Top of Input data

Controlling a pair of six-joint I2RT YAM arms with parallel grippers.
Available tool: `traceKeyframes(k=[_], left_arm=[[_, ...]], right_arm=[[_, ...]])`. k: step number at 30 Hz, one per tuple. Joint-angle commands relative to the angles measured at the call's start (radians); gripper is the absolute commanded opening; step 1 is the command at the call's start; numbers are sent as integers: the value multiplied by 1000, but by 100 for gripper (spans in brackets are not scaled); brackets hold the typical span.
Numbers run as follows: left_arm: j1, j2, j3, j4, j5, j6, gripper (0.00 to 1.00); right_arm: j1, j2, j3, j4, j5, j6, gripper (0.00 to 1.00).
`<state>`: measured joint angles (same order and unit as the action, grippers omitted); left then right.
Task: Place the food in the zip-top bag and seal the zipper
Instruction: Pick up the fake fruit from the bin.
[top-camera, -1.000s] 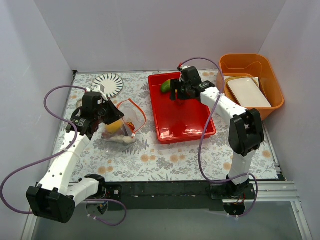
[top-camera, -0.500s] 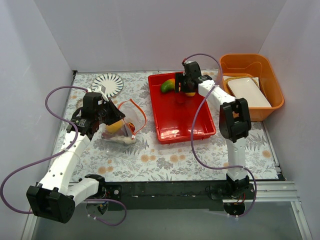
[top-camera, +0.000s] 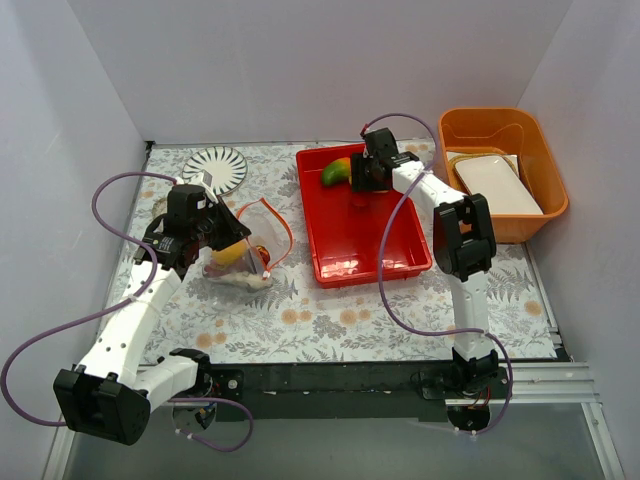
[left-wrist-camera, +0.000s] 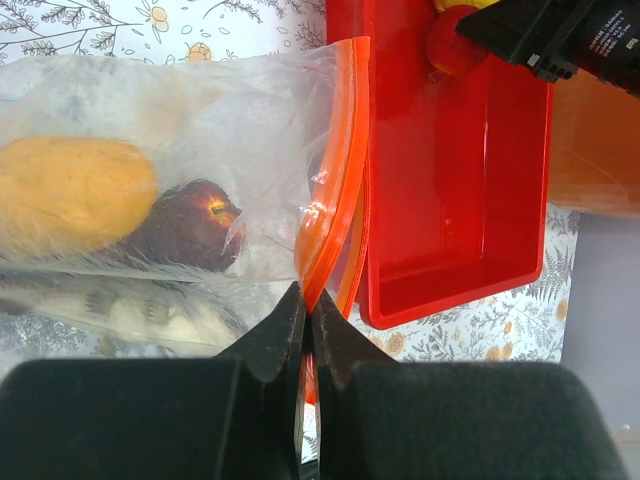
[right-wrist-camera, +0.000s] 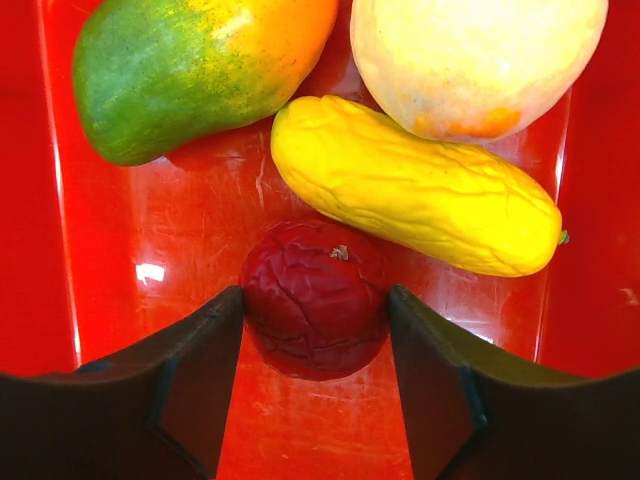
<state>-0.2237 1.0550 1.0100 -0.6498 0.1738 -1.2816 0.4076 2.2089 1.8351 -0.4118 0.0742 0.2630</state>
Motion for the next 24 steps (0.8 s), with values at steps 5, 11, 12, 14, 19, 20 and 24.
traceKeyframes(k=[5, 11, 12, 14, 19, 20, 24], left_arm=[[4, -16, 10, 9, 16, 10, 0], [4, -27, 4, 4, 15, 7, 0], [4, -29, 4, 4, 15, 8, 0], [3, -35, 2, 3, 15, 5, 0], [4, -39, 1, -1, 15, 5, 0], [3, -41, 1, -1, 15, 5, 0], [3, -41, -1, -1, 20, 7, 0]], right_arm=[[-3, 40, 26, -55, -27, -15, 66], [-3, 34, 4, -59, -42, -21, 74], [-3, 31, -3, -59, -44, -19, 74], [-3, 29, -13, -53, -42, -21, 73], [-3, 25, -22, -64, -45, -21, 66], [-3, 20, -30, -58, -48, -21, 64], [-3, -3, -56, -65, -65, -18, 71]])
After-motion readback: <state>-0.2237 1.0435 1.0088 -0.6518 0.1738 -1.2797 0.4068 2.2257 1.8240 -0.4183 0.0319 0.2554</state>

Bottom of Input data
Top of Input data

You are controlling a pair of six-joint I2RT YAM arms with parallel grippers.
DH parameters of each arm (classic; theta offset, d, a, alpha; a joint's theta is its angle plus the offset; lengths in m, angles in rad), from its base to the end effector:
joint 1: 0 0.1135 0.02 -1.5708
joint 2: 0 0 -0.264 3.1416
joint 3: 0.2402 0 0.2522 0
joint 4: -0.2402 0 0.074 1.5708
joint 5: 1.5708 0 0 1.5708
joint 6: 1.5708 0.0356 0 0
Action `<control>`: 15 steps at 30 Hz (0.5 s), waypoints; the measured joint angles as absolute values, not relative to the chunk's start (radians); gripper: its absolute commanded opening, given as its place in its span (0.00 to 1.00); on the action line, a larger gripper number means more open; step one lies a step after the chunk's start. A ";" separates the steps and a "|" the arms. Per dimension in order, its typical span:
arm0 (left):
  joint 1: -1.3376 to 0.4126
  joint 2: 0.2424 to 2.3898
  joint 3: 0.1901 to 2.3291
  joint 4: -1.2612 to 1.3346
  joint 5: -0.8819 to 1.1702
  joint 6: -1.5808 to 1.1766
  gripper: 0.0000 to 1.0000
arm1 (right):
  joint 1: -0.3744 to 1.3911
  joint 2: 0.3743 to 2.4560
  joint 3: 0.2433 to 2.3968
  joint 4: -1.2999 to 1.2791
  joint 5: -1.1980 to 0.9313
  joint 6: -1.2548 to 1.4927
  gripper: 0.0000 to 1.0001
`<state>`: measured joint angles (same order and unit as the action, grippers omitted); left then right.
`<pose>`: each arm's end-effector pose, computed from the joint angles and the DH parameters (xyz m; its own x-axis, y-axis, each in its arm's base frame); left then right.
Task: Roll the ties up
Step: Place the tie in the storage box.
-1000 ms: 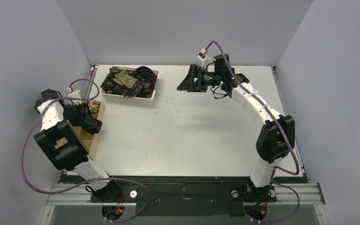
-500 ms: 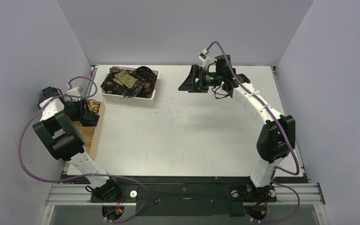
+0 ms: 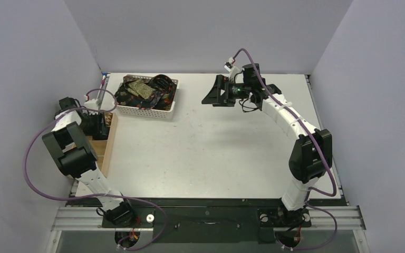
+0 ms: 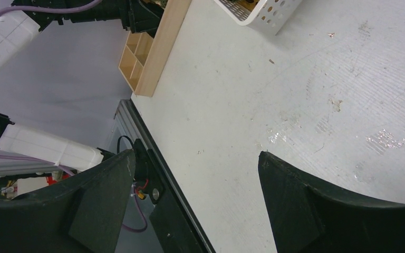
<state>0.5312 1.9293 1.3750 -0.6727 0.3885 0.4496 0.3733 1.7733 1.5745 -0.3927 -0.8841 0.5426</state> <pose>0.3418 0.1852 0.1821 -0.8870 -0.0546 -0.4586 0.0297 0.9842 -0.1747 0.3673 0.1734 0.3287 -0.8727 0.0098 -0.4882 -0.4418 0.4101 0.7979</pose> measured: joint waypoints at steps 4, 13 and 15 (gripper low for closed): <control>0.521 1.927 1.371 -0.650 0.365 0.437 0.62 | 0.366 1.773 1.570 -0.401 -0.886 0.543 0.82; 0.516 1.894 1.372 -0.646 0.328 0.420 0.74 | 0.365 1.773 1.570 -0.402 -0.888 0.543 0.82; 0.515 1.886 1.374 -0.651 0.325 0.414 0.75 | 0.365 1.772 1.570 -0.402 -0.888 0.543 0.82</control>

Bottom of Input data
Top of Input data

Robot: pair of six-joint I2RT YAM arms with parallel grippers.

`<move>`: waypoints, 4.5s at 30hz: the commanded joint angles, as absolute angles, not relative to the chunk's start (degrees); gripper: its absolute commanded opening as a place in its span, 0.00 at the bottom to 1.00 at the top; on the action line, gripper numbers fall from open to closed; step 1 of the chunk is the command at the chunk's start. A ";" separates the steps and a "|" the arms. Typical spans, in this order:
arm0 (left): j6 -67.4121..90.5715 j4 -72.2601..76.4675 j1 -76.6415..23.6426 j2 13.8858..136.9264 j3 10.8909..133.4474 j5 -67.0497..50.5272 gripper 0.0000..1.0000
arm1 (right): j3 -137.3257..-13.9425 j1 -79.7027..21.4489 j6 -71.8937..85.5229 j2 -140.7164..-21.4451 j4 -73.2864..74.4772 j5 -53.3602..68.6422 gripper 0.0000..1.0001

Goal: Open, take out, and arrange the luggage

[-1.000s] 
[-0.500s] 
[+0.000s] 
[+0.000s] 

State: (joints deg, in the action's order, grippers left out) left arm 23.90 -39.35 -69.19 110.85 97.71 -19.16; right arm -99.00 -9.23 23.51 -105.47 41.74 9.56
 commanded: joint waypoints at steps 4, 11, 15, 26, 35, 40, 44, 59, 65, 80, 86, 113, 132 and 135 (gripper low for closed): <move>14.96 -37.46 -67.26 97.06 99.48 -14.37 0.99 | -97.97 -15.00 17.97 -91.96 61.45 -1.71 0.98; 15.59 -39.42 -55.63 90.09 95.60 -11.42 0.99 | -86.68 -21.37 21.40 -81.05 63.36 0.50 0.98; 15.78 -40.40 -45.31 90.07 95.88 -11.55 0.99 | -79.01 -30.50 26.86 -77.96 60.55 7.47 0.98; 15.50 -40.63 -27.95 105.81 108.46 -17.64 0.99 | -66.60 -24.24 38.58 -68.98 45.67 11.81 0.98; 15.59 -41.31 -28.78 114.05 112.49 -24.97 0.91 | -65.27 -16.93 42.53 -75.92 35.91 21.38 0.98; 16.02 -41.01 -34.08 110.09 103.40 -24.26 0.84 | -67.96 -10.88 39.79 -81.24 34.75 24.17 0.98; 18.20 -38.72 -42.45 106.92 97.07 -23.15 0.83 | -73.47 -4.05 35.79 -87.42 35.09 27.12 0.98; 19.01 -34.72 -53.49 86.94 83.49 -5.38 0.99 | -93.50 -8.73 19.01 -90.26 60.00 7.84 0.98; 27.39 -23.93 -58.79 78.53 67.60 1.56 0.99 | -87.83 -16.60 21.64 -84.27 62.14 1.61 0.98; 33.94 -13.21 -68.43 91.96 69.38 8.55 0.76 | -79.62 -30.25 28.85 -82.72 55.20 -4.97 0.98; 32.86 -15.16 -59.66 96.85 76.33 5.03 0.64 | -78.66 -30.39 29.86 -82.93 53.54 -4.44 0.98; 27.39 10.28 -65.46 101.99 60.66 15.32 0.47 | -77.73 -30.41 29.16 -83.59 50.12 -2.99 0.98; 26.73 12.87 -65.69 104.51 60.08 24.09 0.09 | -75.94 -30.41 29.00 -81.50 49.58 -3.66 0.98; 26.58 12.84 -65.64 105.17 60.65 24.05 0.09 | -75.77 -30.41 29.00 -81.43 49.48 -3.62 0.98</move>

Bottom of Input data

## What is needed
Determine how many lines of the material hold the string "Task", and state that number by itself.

## Output
2